◆ What is needed: The answer must be every line below that holds the word "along".

#### Available data

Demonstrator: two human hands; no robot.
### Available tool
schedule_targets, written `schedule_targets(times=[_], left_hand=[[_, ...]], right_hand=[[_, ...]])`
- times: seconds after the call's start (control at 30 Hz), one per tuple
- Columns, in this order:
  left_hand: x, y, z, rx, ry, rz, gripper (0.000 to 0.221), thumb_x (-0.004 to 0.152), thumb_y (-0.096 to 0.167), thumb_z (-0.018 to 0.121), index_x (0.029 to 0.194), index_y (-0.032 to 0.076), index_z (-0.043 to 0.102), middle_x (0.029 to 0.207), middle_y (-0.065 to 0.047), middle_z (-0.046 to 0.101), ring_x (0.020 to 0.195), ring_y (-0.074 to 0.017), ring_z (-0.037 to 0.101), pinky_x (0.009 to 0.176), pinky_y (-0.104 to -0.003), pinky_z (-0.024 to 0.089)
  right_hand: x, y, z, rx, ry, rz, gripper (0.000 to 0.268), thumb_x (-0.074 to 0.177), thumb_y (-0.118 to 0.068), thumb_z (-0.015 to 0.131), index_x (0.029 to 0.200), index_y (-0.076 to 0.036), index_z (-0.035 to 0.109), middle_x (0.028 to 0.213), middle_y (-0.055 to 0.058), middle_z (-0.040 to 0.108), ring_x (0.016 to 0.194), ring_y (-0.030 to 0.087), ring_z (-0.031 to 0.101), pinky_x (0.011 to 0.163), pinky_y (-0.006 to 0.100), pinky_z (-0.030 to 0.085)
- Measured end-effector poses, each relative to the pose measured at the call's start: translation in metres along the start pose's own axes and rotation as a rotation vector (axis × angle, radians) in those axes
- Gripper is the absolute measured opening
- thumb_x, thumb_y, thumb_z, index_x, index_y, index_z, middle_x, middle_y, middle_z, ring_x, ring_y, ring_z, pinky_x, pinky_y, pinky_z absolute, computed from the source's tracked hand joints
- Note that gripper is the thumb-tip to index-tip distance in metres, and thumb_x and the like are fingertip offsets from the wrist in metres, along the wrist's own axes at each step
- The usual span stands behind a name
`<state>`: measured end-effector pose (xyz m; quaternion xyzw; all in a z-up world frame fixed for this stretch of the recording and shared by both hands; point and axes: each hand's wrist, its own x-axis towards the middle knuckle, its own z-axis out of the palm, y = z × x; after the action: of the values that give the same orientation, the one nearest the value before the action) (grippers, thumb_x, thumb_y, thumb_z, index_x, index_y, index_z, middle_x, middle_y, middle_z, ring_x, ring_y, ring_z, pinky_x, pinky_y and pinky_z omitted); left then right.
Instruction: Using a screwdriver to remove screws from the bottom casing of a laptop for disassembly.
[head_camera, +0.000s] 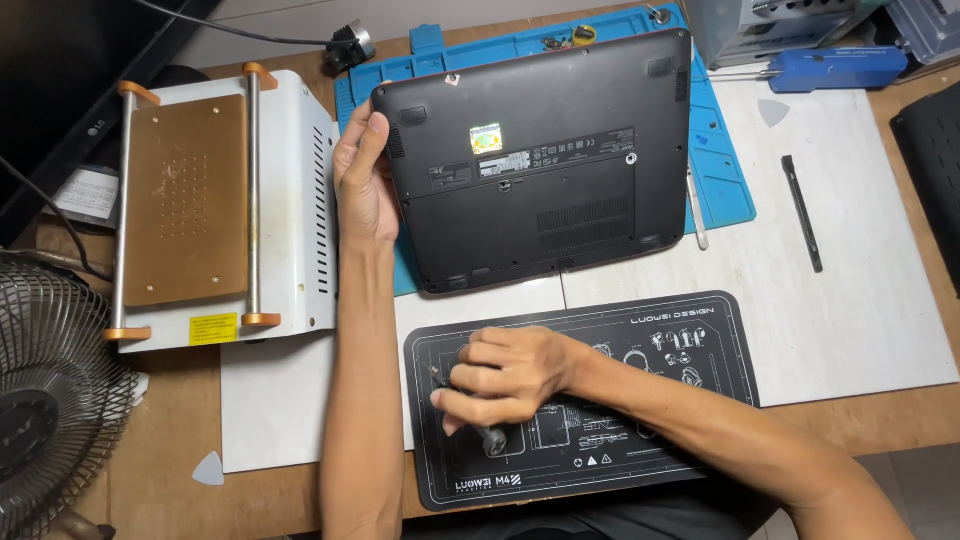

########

◆ Response below:
- Measured end-effector poses, each relative to the pose measured at the call's start: translation in metres along the start pose's own axes and rotation as a rotation vector (axis × angle, radians) in those axes
- Note that gripper is the thumb-tip to index-tip distance in metres, and thumb_x and the like are fingertip offsets from the wrist in metres, along the wrist's own axes at each step

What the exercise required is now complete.